Java generics and type erasure

M

Marcin Pietraszek

Hi!

Some time ago I've encountered stange behaviour while using generics,
small example is provided in gist:

https://gist.github.com/977599

Anybody could explain me why in second example (line commended with
"compilation failure") compilation fails? Do you know any detailed
description on how and when type erasure works in java?
 
J

John B. Matthews

Marcin Pietraszek said:
Some time ago I've encountered stange behaviour while using generics,
small example is provided in gist:

https://gist.github.com/977599

Anybody could explain me why in second example (line commended with
"compilation failure") compilation fails?

You neglected to specify the type parameter for foo2, specified in the
declaration Foo<T>. Without the actual type, <Boolean>, the compiler
can only infer that get() returns Object, as would have been the case
prior to generics:

import java.util.*;

public class Foo<T> {

private Map<String, Integer> bar = new HashMap<String, Integer>();

public static void main(String... args) {
Foo<Boolean> foo1 = new Foo<Boolean>();
Integer x1 = foo1.bar.get("x"); // ok

Foo<Boolean> foo2 = new Foo<Boolean>();
Integer x2 = foo2.bar.get("x"); // compilation failure
}
Do you know any detailed description on how and when type erasure
works in java?

"All of these parameterized types share the same class at runtime."

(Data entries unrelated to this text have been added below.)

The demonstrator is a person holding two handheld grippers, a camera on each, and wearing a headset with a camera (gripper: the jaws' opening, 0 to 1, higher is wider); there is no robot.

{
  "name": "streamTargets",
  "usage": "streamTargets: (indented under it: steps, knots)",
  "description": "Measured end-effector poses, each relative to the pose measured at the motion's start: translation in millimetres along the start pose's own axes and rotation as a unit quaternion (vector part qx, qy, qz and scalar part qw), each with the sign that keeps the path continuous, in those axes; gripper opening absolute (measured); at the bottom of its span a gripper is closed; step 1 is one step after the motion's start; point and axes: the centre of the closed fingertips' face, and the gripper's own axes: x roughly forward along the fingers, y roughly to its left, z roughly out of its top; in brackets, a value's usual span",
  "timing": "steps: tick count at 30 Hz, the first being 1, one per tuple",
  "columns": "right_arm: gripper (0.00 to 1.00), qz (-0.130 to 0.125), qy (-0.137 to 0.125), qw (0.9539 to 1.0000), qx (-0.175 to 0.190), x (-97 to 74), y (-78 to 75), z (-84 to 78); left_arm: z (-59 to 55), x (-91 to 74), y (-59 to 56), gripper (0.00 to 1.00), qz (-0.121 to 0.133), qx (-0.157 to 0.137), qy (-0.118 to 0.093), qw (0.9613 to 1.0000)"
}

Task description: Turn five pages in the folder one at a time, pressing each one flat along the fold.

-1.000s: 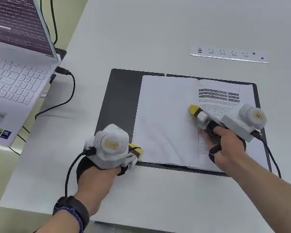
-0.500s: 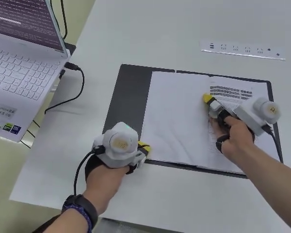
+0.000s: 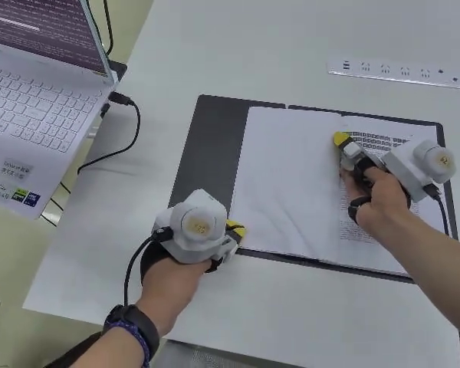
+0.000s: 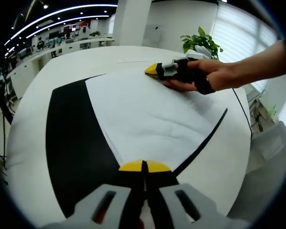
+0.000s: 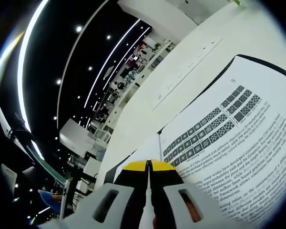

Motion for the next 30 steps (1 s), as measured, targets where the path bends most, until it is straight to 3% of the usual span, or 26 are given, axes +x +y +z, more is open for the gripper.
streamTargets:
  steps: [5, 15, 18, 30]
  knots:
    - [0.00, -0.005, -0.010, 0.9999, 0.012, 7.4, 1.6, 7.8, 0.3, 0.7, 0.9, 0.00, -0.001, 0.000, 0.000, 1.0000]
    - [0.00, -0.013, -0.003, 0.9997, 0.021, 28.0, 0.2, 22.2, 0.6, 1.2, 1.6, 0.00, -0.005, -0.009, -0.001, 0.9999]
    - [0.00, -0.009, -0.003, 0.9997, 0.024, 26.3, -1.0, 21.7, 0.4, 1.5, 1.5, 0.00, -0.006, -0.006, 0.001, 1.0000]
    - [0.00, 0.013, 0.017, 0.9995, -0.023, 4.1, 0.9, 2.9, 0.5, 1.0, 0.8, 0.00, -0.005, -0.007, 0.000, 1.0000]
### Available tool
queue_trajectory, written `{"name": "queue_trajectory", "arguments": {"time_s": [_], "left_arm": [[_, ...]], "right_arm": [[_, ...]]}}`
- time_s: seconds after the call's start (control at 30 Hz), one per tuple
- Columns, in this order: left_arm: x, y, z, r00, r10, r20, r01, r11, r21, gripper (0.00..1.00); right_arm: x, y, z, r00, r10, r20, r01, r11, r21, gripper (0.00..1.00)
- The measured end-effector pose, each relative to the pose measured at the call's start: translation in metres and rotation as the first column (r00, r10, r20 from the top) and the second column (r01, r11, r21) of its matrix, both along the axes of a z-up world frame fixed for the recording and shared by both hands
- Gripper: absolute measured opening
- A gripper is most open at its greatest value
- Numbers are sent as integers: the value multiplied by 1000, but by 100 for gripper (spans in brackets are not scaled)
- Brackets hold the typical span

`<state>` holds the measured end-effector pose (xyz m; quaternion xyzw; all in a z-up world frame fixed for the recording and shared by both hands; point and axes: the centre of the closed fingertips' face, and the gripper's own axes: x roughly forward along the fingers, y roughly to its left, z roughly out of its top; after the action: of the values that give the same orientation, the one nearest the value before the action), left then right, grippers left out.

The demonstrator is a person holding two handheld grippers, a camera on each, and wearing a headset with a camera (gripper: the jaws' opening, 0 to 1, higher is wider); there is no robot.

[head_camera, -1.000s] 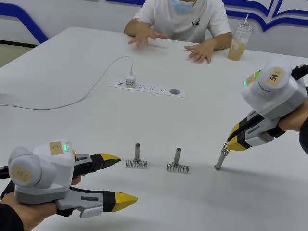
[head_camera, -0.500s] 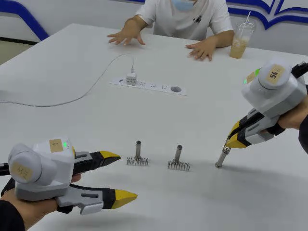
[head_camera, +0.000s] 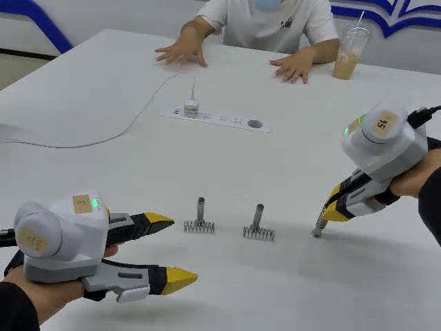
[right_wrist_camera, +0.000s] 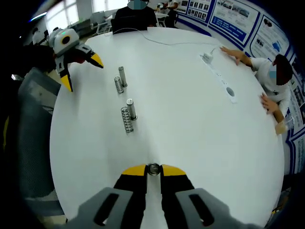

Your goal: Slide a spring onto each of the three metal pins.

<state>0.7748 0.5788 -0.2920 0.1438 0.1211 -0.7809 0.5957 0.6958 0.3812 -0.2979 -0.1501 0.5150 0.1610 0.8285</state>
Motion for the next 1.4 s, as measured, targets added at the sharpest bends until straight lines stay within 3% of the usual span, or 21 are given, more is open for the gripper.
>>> {"name": "queue_trajectory", "arguments": {"time_s": [0.33, 0.6, 0.93, 1.23, 1.4], "left_arm": [[0, 1, 0, 1000, 4, 0, -4, 1000, -1, 59], [2, 2, 1, 1000, 11, -5, -11, 1000, -3, 59], [1, 1, 1, 1000, 8, -7, -8, 1000, -5, 59], [0, 0, 2, 1000, 1, -4, -1, 1000, -7, 59], [1, -1, 3, 1000, 1, -4, -1, 1000, -9, 59]], "right_arm": [[1, 2, -14, 1000, -12, -15, 12, 1000, -1, 12], [1, 2, -16, 1000, -16, -14, 16, 1000, 4, 13], [3, 3, 0, 999, 5, 33, -5, 1000, -23, 22], [15, 27, 6, 996, 70, 56, -70, 997, -16, 21], [25, 45, -2, 993, 108, 49, -109, 994, 12, 20]]}}
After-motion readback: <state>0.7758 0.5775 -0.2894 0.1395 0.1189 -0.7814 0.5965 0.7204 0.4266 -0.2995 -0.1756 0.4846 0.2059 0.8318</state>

<http://java.sun.com/docs/books/jls/third_edition/html/classes.html#8.1.2>

See also, Bloch, ch. 5:

<http://java.sun.com/docs/books/effective/>
 
L

Lew

You should post the code in the message instead of out of band.

import java.util.*;

public class Foo<T> {

private Map<String, Integer> bar = new HashMap<String, Integer>();

public static void main(String ... args) {
Foo<Boolean> foo1 = new Foo<Boolean>();
Integer x1 = foo1.bar.get("x"); // ok

Foo foo2 = new Foo<Boolean>();
Integer x2 = foo2.bar.get("x"); // compilation failure
}

}
You neglected to specify the type parameter for foo2, specified in the
declaration Foo<T>. Without the actual type,<Boolean>, the compiler
can only infer that get() returns Object, as would have been the case
prior to generics:

import java.util.*;

public class Foo<T> {

private Map<String, Integer> bar = new HashMap<String, Integer>();

public static void main(String... args) {
Foo<Boolean> foo1 = new Foo<Boolean>();
Integer x1 = foo1.bar.get("x"); // ok

Foo<Boolean> foo2 = new Foo<Boolean>();
Integer x2 = foo2.bar.get("x"); // compilation failure
}
"All of these parameterized types share the same class at runtime."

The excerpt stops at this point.